Wakai is a boy who joins Manbagi's third year class as her new seatmate and is also the captain of the school's soccer team. He has a case of Gynophobia and avoids interacting with females in general. According to him, talking to girls makes him overly conscious and causes him a lot of stress. He feels that he has to appeal to them or otherwise they will look down on him. He also has a limit on how much he can handle talking to girls if he has to, which will cause him to faint if it empties. Manbagi, out of her friendly nature, often calls out to him various times, which of course stresses him further. However, he has since been getting used to her, and slowly growing closer to her. His name can be read as , meaning "a young and healthy person".

Family members

Hitomi is Hitohito's younger sister. She is very talkative and assertive, and tends to bombard new acquaintances with questions. From the second year of the story on, she attends Kisai High School, where she is classmates with Komi's younger brother Shōsuke and Katai's little sister Ai. As Shōsuke's seatmate, she presumes that he suffers from a communication disorder and takes it upon herself to help him make friends. Which she does by forcing him to interact with her and their classmates, and pressuring him into partaking in class activities. She has no romantic interest in him and only sees him as friend.
In contrast to her brother, who is average at everything and anything. Hitomi is shown to be talented and unique. Able to accurately mimic Shōsuke's voice and speak through ventriloquism, skilled in Judo, being sportive and blocking a goal shot from Shōsuke, able to overpower people bigger than her , and correcting the mistakes at Hitohito's attempt at a novel. But in the same way, she is not as perceptive as her brother, and will easily jump to supposed conclusions. 
Hitomi gives her brother romantic advice on several occasions, such as helping him buy a present for Komi for White Day without knowing who the recipient is. She quickly notices the romantic attraction between Hitohito and Komi, but after having seen Hitohito in drag and with together Katai, she begins to assume him to be gay. Hitomi and Hitohito share a single room in their family's apartment.

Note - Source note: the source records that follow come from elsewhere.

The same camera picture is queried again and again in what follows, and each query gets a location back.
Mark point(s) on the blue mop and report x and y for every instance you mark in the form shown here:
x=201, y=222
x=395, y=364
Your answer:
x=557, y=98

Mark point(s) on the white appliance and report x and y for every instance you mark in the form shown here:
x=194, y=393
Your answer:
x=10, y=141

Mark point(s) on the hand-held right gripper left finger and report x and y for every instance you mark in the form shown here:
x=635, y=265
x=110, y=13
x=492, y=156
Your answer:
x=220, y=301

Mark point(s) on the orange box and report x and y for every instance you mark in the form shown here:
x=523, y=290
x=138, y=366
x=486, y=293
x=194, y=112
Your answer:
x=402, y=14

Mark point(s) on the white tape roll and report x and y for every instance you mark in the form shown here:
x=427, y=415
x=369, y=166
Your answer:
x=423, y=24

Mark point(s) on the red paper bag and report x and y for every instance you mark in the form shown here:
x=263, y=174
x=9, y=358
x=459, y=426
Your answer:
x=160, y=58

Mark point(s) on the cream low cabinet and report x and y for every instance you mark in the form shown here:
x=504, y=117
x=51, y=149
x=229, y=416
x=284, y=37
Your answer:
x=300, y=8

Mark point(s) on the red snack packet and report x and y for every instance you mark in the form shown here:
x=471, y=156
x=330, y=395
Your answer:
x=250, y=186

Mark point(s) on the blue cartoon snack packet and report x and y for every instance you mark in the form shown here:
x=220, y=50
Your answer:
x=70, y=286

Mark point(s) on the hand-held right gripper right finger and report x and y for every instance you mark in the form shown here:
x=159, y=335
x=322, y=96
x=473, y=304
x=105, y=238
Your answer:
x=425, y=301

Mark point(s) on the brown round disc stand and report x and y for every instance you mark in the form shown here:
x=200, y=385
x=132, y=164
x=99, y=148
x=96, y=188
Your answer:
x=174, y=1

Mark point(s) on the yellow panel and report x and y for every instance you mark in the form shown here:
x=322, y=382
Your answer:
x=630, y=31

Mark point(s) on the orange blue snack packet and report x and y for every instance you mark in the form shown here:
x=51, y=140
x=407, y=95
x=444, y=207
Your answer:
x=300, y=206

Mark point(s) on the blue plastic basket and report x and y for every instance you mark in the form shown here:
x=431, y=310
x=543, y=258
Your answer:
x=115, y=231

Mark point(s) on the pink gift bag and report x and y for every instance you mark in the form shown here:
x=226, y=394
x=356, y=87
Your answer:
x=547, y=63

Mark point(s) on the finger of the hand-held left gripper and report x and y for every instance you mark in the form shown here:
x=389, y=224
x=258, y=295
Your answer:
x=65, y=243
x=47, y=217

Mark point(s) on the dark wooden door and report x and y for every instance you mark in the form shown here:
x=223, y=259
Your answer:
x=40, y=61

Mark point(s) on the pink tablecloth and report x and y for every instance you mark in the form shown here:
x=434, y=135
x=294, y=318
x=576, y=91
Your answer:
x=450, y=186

Jeanne is Hitohito's and Hitomi's mother. She meets Komi's family first when their families coincidentally make a holiday trip to the same campsite. Her face is not shown before Chapter 338. Believing Hitohito to be gay for a while due to Hitomi's reports, she is initially puzzled when Hitohito introduced Komi as his girlfriend. She is at first intimated by Komi, but after getting to know her better, she becomes happy about having Komi as part of her family.
Her name is a play on words with , meaning "not normal", probably referring to her (for a Japanese woman) unusual given name.
Tadano's Father
Hitohito's and Hitomi's father only appears twice in the manga as of chapter 367. Once when the Tadano and Komi family happen to meet each other at a campsite.. And second when the Tadano family (and Najimi) visited their family home for New Year's. His face is not shown, nor is a name mentioned.

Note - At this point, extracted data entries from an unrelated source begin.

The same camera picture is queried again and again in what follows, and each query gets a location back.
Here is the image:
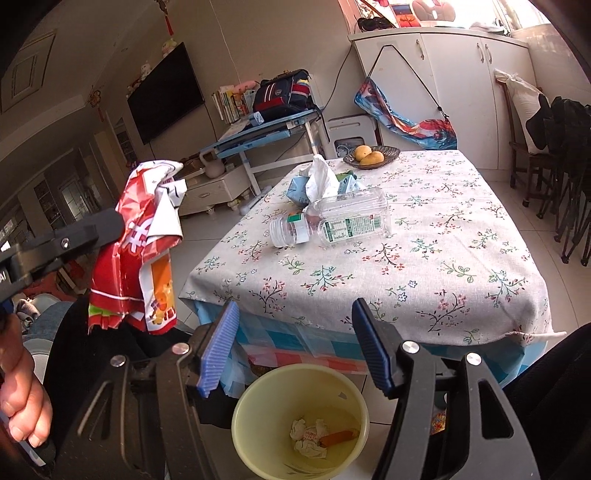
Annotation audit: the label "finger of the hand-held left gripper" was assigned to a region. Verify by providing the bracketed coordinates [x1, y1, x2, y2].
[18, 208, 126, 279]

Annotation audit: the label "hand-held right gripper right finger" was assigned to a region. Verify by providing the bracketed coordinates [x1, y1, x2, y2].
[351, 298, 542, 480]

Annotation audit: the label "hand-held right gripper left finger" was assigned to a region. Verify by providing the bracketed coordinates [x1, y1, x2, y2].
[46, 300, 241, 480]

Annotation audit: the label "red snack wrapper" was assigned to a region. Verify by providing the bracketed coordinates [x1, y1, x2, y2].
[88, 158, 188, 334]

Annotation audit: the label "yellow trash bin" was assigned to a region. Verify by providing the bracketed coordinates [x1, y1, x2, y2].
[231, 363, 370, 480]

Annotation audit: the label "large square clear plastic bottle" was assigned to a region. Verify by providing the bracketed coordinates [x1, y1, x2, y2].
[304, 187, 393, 248]

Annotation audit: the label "small clear plastic bottle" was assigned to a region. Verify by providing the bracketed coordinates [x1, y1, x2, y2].
[269, 210, 321, 248]

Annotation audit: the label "light blue milk carton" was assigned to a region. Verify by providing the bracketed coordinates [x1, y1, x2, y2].
[287, 173, 366, 206]

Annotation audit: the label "person's left hand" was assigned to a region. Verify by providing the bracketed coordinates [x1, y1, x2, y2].
[0, 311, 54, 449]

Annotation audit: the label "blue checked table cover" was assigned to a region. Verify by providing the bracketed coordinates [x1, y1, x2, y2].
[191, 299, 528, 398]

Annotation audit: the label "orange sausage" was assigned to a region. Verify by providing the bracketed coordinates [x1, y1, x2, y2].
[318, 429, 360, 448]

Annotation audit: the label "person's left leg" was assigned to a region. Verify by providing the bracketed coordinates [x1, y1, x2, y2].
[44, 295, 232, 464]

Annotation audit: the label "person's leg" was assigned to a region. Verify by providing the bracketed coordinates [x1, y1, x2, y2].
[502, 323, 591, 480]
[44, 295, 232, 464]

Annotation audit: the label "floral tablecloth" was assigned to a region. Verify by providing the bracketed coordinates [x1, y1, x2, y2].
[178, 148, 568, 346]

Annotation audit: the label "crumpled white paper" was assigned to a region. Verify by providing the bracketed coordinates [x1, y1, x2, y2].
[289, 418, 329, 459]

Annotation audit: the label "white television stand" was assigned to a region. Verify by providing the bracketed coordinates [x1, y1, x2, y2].
[178, 164, 252, 217]

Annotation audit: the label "red knot ornament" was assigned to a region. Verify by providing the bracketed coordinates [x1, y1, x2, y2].
[154, 0, 177, 37]
[89, 88, 106, 123]

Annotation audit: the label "beige vase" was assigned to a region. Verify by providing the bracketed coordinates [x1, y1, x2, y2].
[199, 150, 227, 179]

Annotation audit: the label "black flat television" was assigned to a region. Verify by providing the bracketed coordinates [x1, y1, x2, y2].
[127, 44, 205, 145]

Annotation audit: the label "white crumpled tissue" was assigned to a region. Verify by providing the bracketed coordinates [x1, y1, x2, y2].
[300, 154, 343, 205]

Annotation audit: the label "person's right leg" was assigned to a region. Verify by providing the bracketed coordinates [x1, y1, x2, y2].
[502, 323, 591, 480]

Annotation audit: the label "glass fruit plate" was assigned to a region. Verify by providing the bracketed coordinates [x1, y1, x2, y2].
[342, 145, 402, 170]

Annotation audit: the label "row of books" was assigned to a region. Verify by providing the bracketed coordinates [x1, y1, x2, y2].
[211, 84, 256, 124]

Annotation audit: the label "dark wooden chair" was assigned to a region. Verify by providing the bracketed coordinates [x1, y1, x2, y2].
[501, 78, 561, 205]

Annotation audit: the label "black folding chairs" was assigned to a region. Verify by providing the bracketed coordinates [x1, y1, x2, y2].
[536, 97, 591, 267]

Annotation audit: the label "dark blue school bag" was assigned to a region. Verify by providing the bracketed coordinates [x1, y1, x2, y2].
[252, 69, 317, 120]

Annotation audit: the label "white cabinet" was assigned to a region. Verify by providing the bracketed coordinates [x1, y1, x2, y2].
[348, 25, 542, 169]

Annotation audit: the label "white pillow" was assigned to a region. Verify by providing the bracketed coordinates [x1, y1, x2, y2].
[494, 68, 552, 155]

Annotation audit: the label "dark clothes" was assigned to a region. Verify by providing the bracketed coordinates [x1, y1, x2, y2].
[526, 96, 591, 155]

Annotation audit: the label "red picture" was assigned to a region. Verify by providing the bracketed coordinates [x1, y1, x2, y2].
[390, 4, 419, 28]

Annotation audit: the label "pink plush cushion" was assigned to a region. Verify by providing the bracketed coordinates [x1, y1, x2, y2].
[412, 0, 451, 21]

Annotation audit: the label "colourful printed drawstring bag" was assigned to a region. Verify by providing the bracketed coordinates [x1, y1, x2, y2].
[354, 44, 458, 151]

Shōsuke is Shōko's younger brother. Like his sister and father, he tends to be silent, but unlike them he is perfectly capable of talking but just chooses not to. He is tall and handsome and easily gets the attention of girls, but is uninterested. Like his father in high school, Shōsuke is sportive and gifted with his hands. And shown to be capable of excelling in any kind of task or skill.
Shōsuke has a far more introverted nature than his sister, and prefers to keep to himself most of the time. But he is also quite antisocial, as interacting with anyone, even his family, appears to be bothersome and a chore for him. Even considering the timid Yamada to still be annoying. He has an unwillingness to leave his house, and will avoid most interactions with people, except when it's about transacting business (paying at the register). He nevertheless has a good-natured side as well, such as saving Tadano and Rei on different occasions, and repairing Rei's toy.  
While Shōko is in her second year, he attends the Kisai High School, where he ends up as seatmates with Tadano's younger sister Hitomi. Hitomi mistakes his introversion for a social anxiety disorder and immediately makes it her duty to help him overcome it. Her incessant attempts to forcibly push him into social interactions tend to exhaust Shōsuke. Katai's younger sister Ai falls in love with Shōsuke, but he has yet to show if these feelings are mutual.
His name is the same play on words as his sister's on the word .

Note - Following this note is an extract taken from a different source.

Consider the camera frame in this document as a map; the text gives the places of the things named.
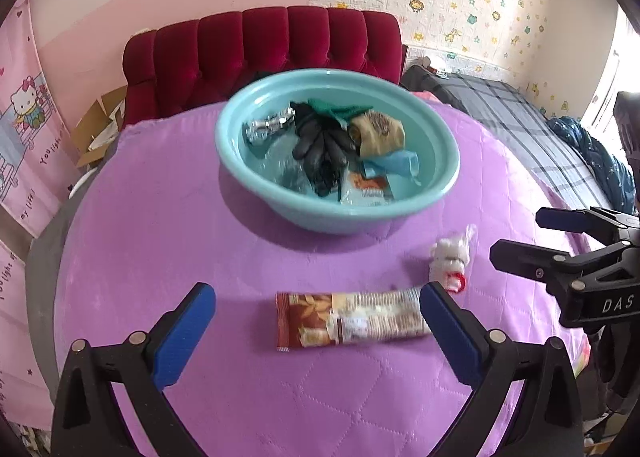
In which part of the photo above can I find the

Shūko is Shōko's and Shōsuke's mother and a full-time housewife. She looks so much like her daughter that she sometimes gets mistaken for her or her sister. Unlike Shōko, her mother has a very outgoing personality and describes herself as "eternal 17-year old", somewhat to Shōko's embarrassment.
Shūko met her future husband Masayoshi in high school when she was actually 17. She was somewhat of a delinquent at that time and not interested in school. Masayoshi caught her eye with his good looks, his kindness, and his skills in craftsmanship and cooking.
Her maiden name is  which can be translated as "new look/view" and is effectively the opposite of , meaning "old look/view", alluding to her character being opposite to the rest of her family.

Masayoshi is Shōko's and Shōsuke's father. Like his children, he talks very little and seems to suffer from a similar social anxiety disorder as his daughter. Somehow, Masayoshi and Shōko manage to communicate without words. Similar to Shōko, he can appear very intimidating to people not familiar to him.
He is of the same age as his wife Shūko, who he met at 17 in high school. He organised a flashmob to ask her on a date and took her with a motorcycle to the beach.
When Tadano and Shōko start to go out, Masayoshi "kidnaps" Tadano before their first date to put him to a test. On that occasion, they visit an aquarium where Masayoshi reveals himself to be enthusiastic about sea animals. After that "date", he becomes somewhat enamoured with Tadano. He later takes Tadano also to a sauna to get him to know better.

Yuiko is Masayoshi's mother and Shōko's grandmother and the matriarch of the Komi family. She lives in the countryside – in the same village where Inaka comes from –, where the family tends to visit her on holidays. Yuiko is somewhat strict but reveals a playful side when she engages with her grandchildren in games, usually with their allowance at stake.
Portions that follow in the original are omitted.